**Assignment:** Could you restate, exactly and with nothing added, the lines from the start of the data through the line that holds "Picture size 361", leaving the pictures out?

Saved data entries
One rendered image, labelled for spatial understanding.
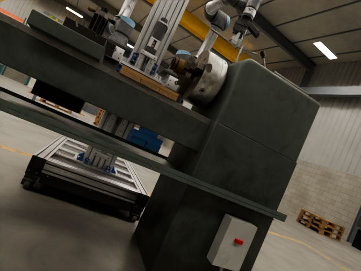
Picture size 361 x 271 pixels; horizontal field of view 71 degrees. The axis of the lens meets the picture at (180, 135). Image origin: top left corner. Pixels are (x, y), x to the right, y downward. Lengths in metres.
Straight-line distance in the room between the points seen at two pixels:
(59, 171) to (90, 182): 0.21
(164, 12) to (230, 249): 1.86
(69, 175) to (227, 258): 1.14
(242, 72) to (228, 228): 0.81
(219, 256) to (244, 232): 0.18
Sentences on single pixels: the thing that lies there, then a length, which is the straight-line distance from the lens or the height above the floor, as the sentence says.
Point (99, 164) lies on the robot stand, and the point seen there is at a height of 0.26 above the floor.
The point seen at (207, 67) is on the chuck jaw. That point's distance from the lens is 1.38.
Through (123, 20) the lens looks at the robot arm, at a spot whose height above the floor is 1.34.
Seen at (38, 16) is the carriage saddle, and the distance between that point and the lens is 1.23.
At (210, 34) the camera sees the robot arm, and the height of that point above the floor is 1.59.
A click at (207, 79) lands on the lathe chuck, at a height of 1.05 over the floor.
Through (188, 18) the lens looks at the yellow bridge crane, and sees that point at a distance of 12.98.
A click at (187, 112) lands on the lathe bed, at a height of 0.84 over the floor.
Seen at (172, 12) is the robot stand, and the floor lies 1.68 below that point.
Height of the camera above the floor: 0.67
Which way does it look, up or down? 2 degrees up
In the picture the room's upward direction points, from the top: 24 degrees clockwise
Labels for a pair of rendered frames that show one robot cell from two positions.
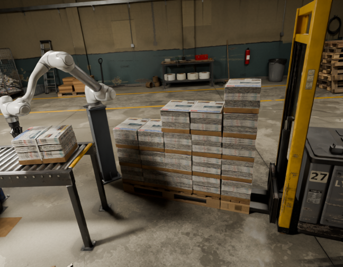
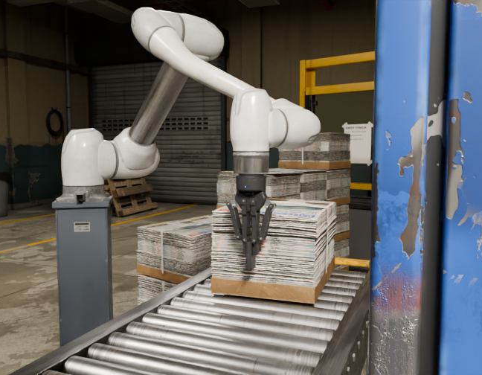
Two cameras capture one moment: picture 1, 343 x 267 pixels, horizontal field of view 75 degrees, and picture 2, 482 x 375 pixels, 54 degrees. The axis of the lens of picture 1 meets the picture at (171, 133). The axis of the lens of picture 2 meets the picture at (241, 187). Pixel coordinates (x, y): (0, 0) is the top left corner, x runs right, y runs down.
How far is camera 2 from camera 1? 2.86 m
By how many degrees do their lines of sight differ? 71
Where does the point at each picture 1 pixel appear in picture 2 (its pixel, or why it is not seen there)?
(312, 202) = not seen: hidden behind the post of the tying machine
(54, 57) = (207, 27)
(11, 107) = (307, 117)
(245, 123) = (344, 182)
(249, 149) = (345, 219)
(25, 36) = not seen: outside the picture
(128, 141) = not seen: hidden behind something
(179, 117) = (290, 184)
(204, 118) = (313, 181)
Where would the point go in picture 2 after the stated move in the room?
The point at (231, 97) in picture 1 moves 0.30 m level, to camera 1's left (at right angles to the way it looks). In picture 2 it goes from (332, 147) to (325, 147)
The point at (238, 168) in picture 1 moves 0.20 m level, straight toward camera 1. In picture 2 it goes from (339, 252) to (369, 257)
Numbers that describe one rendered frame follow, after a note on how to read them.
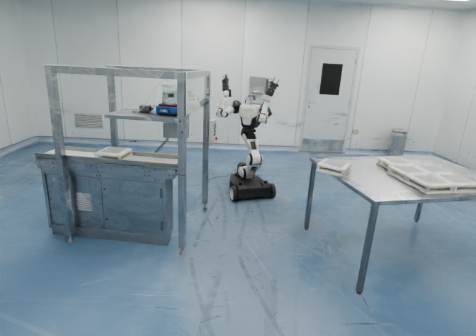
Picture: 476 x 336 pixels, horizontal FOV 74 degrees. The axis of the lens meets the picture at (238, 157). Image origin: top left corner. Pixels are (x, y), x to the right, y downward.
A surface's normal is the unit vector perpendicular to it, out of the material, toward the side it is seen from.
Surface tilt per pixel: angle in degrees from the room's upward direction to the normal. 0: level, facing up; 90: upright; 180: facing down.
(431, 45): 90
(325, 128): 90
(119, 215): 91
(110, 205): 90
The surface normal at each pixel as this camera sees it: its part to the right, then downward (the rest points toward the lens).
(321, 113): 0.03, 0.29
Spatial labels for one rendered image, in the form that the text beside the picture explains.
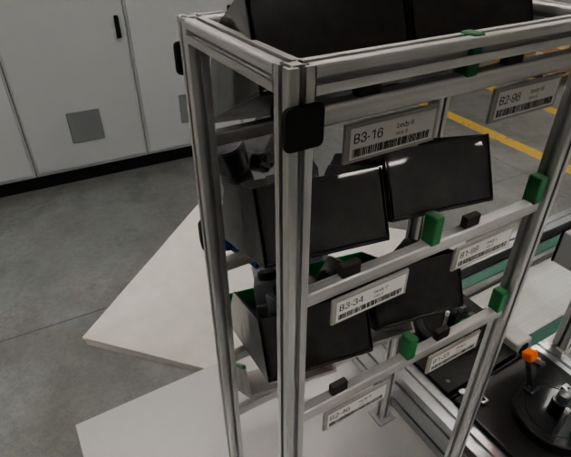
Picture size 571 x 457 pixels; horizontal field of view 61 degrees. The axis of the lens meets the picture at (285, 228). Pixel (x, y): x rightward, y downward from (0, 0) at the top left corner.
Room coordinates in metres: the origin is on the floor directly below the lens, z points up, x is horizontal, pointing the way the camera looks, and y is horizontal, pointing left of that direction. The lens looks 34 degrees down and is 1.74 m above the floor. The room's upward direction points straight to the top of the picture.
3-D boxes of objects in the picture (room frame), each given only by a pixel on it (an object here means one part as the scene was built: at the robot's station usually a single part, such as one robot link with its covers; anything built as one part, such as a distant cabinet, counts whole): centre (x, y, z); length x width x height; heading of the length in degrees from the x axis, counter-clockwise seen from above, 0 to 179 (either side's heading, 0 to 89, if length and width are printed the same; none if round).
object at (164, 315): (1.03, -0.04, 0.84); 0.90 x 0.70 x 0.03; 73
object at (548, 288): (0.88, -0.62, 0.91); 0.84 x 0.28 x 0.10; 121
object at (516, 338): (0.71, -0.48, 0.97); 0.05 x 0.05 x 0.04; 31
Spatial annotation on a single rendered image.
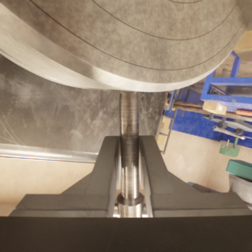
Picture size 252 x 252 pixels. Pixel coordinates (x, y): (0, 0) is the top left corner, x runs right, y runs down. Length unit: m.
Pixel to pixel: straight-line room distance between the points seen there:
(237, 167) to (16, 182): 3.67
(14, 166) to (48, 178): 0.67
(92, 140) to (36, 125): 0.09
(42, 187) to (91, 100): 3.87
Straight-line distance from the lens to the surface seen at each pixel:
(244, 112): 2.24
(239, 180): 0.91
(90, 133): 0.32
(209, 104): 2.20
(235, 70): 2.68
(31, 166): 3.91
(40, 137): 0.30
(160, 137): 4.70
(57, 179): 4.13
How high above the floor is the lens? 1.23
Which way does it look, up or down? 4 degrees up
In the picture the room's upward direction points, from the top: 165 degrees counter-clockwise
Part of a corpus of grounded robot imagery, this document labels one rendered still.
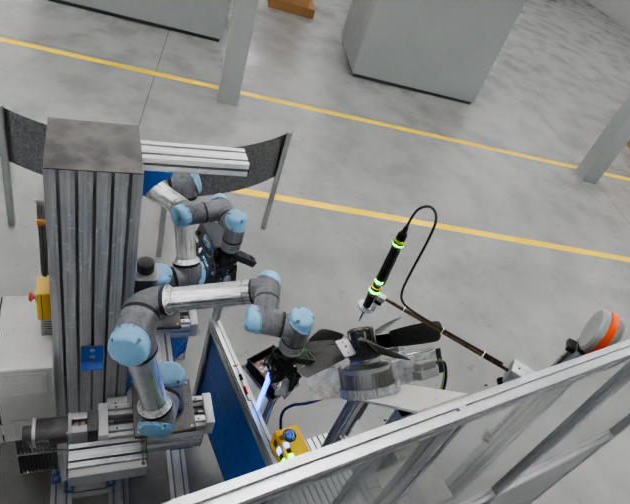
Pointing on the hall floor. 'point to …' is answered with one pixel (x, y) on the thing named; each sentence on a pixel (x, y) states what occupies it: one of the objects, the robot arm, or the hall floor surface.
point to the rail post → (202, 363)
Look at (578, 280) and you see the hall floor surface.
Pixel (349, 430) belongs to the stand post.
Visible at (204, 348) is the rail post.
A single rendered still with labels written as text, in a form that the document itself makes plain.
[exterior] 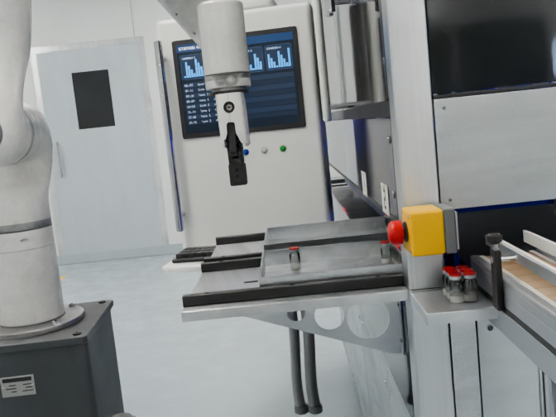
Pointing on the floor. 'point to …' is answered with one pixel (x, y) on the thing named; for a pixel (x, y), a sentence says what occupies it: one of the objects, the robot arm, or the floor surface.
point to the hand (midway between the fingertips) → (237, 174)
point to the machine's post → (417, 194)
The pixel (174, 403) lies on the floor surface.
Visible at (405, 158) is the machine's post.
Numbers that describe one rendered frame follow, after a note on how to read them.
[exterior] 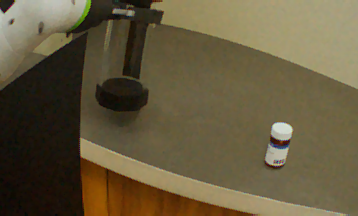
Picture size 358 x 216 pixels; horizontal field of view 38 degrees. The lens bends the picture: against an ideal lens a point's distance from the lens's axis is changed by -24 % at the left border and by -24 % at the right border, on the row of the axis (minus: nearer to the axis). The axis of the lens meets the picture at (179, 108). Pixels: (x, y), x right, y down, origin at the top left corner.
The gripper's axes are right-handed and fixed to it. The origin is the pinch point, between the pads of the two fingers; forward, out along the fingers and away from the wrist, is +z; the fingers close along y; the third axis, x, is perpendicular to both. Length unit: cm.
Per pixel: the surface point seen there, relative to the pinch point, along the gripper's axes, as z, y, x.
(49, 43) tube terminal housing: 22.6, 33.5, 11.2
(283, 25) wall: 61, -17, -8
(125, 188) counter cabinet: 0.2, -6.8, 31.9
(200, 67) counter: 37.8, -2.9, 10.0
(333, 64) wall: 62, -35, -2
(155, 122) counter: 8.9, -6.6, 19.6
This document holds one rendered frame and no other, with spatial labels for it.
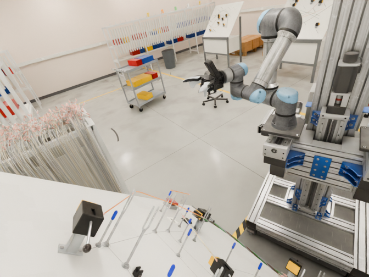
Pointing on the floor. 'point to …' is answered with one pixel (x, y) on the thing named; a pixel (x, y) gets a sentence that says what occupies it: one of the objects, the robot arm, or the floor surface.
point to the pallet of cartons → (249, 44)
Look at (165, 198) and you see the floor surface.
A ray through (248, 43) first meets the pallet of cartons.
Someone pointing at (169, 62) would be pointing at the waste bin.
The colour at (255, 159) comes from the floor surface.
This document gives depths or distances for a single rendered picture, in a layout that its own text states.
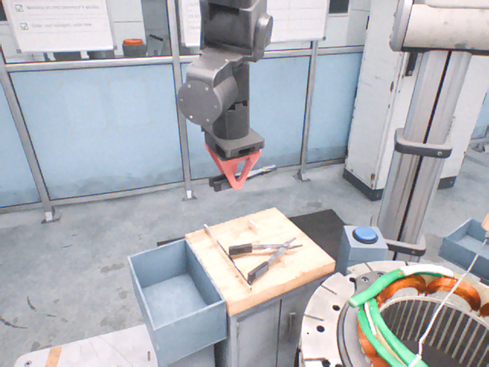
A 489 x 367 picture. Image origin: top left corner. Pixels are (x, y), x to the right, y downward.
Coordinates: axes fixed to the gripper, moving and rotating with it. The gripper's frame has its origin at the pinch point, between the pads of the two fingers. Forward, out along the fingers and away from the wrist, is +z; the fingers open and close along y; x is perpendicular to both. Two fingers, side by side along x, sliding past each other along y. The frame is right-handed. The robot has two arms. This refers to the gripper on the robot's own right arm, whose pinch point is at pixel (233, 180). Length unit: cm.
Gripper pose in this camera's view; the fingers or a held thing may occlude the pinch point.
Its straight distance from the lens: 59.0
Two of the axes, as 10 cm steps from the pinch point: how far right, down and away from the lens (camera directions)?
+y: 4.7, 5.0, -7.3
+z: 0.1, 8.2, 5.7
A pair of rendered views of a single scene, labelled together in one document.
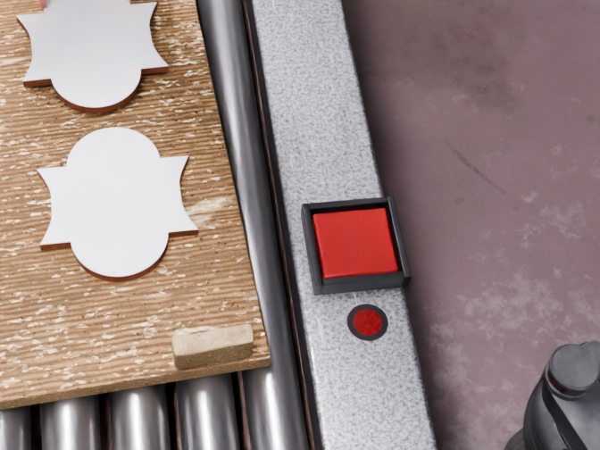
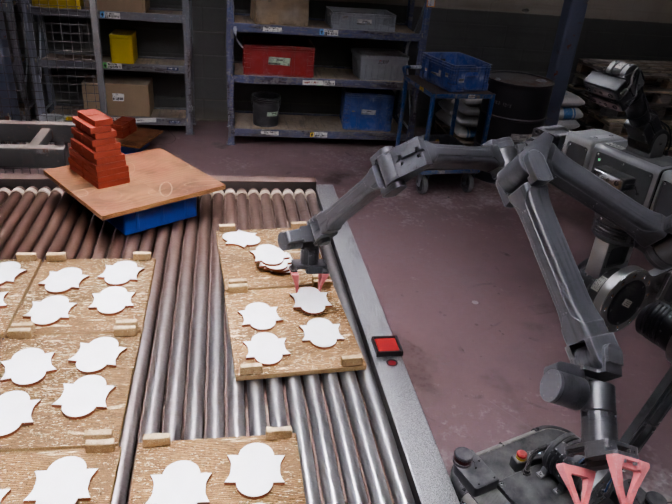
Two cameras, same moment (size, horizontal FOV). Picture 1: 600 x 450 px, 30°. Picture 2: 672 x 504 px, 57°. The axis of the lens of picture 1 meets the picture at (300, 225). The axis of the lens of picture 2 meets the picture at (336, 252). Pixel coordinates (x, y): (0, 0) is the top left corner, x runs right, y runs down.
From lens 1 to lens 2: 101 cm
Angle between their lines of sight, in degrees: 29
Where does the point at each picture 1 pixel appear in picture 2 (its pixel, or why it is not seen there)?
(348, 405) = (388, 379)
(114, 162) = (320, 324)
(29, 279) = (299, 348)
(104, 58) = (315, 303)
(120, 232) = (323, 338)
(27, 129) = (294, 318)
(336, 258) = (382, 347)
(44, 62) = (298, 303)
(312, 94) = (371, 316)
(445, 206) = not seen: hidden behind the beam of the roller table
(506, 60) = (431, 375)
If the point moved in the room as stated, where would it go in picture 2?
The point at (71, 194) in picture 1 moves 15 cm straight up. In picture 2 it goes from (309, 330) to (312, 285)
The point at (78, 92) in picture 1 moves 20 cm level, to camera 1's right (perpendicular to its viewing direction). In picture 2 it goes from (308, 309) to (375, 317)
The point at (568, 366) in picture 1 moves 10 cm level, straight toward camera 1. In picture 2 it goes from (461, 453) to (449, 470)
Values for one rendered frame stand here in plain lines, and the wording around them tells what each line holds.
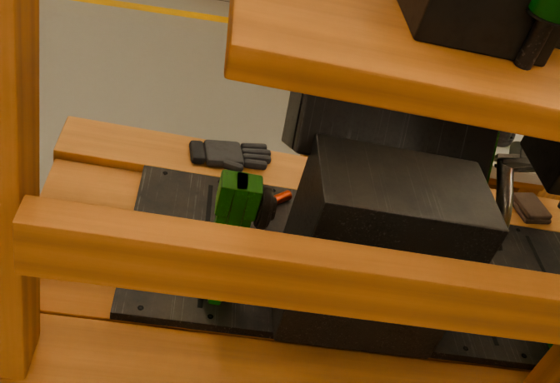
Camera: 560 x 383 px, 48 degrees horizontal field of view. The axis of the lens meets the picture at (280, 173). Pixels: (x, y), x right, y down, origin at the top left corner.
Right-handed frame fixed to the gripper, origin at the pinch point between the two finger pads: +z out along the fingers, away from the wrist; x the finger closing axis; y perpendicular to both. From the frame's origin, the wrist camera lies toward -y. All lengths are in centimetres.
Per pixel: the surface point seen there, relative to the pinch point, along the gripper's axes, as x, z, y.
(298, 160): -40, 36, 11
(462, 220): 18.9, 15.2, -10.8
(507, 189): 1.1, 0.7, -4.3
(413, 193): 17.1, 21.9, -6.0
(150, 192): -20, 70, 2
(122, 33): -237, 123, 132
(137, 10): -261, 118, 157
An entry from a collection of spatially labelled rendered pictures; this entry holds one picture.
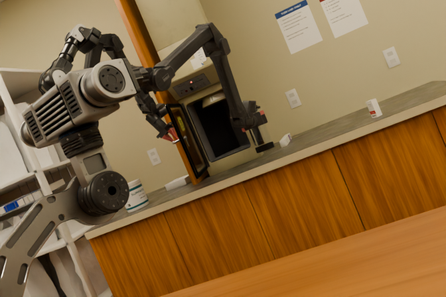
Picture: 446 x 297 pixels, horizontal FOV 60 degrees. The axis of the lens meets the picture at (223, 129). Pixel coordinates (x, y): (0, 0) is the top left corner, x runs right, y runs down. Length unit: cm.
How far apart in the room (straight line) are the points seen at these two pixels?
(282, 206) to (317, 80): 94
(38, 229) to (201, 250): 94
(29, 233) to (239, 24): 179
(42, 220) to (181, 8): 135
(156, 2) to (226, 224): 126
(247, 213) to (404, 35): 143
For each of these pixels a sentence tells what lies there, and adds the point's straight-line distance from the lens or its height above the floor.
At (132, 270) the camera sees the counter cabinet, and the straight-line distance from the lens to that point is 225.
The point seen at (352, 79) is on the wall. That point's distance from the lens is 254.
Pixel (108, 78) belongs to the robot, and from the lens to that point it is 122.
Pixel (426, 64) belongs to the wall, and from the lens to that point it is 263.
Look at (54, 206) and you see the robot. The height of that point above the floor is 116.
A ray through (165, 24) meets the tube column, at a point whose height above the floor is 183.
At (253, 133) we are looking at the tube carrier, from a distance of 199.
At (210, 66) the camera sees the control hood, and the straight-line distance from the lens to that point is 205.
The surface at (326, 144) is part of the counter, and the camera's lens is 182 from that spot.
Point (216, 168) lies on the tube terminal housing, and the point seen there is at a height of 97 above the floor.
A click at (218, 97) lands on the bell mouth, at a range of 218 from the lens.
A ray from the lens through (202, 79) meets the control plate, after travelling 210.
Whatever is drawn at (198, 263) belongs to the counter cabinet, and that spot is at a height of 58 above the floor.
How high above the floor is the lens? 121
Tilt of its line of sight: 1 degrees down
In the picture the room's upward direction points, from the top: 23 degrees counter-clockwise
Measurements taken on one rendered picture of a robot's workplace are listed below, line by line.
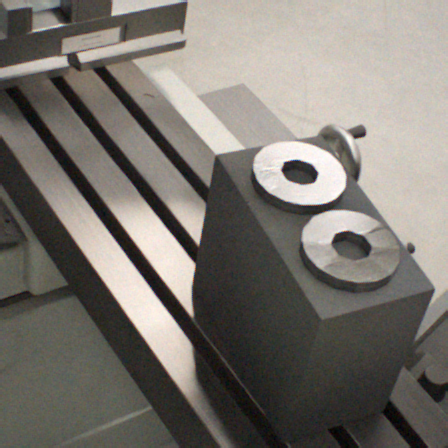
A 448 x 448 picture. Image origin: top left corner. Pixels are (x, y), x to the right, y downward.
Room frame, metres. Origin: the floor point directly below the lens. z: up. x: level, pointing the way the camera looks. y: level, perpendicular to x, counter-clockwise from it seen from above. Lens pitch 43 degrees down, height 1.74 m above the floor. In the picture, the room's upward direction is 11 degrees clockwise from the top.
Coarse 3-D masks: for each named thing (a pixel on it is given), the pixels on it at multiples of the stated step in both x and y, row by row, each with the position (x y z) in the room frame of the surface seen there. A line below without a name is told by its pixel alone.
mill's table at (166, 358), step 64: (128, 64) 1.15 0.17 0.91; (0, 128) 0.97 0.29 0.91; (64, 128) 0.99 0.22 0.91; (128, 128) 1.01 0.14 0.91; (192, 128) 1.04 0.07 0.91; (64, 192) 0.88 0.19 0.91; (128, 192) 0.90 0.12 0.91; (192, 192) 0.92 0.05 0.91; (64, 256) 0.82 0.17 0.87; (128, 256) 0.82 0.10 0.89; (192, 256) 0.84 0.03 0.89; (128, 320) 0.71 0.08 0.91; (192, 320) 0.73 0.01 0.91; (192, 384) 0.64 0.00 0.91
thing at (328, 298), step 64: (256, 192) 0.73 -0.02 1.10; (320, 192) 0.73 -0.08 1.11; (256, 256) 0.68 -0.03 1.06; (320, 256) 0.65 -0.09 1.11; (384, 256) 0.67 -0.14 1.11; (256, 320) 0.66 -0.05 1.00; (320, 320) 0.59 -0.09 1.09; (384, 320) 0.63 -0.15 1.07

**Response to the task:**
One rendered image, labelled for spatial understanding.
Picture size 361 x 271 pixels; horizontal field of view 71 degrees. The axis of the lens meets the picture at (180, 135). Image origin: top left corner. Pixels are (x, y), x to the right, y downward. Lengths in metres.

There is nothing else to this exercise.